Die Trauung war sehr schön: Nachdem zuerst wir und dann endlich die Braut, Ate Haydee, eingezogen ist, habe ich doch Gänsehaut bekommen und beim „Ja ich will“ war es ja fast nicht mehr auszuhalten… Sie sind aber auch ein sehr goldiges Paar. Die anschließende Feier war sehr philippinisch, eigentlich ging es nur ums Essen, ein Paar Aktivitäten hatte sie aber doch geplant: Die Geschwister haben auf den Violinen gespielt und die Brautjungfern mussten mit geschlossenen Augen Teile des Körpers des Partners anzeigen sollten… Wir waren auf jeden Fall alle sehr platt und ich bin ganz schnell in das Bett im anderen Haus gefallen, dort habe ich für die eine Nacht mir mit Kim das Zimmer geteilt…
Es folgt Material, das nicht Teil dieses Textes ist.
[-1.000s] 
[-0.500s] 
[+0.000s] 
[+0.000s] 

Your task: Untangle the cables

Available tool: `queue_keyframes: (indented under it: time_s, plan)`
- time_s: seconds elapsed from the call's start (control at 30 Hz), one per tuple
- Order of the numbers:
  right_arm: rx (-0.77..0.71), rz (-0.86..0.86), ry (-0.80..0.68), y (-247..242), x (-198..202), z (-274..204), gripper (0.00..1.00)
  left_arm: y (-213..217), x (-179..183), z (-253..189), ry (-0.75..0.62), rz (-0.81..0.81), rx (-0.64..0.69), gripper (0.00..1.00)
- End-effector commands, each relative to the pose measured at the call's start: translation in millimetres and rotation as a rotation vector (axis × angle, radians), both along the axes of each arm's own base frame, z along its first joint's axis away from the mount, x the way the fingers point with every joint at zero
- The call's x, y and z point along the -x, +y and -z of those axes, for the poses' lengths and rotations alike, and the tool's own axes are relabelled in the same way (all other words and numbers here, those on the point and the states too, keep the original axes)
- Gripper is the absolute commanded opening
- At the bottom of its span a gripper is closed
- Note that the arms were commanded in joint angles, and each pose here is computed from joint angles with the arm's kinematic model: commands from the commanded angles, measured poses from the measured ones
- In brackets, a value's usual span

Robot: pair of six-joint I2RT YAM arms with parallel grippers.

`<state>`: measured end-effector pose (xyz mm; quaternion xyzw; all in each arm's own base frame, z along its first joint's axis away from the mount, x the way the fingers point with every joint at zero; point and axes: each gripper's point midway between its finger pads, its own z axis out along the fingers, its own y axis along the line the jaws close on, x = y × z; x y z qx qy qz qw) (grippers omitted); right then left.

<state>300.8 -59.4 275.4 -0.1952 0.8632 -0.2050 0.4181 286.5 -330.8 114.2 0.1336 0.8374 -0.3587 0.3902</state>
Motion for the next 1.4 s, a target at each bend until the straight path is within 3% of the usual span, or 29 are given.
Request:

Neben diesen natürlich ganz aufregenden Ereignissen rund um die Hochzeit geht der Alltag natürlich auch weiter: In der Schule ist jetzt eine ganz neue Situation: Die SPEDS kommen jetzt den ganzen Tag, sind aber nach Wissen und Fähigkeiten aufgeteilt, kommen also nicht alle immer. Wir haben auch die ganze Spielecke neu gestaltet, was uns ziemlich viel Zeit und Kraft gekostet hat. Jetzt ist es aber sicher und größerer Platz zum Toben für unsere Kinder! 

Heute Morgen durfte ich dann noch ganz spontan auf einem Karabao reiten, was natürlich ein sehr großer Spaß war. Bevor es dann zu unserer Evaluation mit Sister Carol in Alaminos ging, welche doch recht zufriedenstellend war.

 

Ich widme mich dann mal weiter dem Genießen meiner letzten 13 Tage!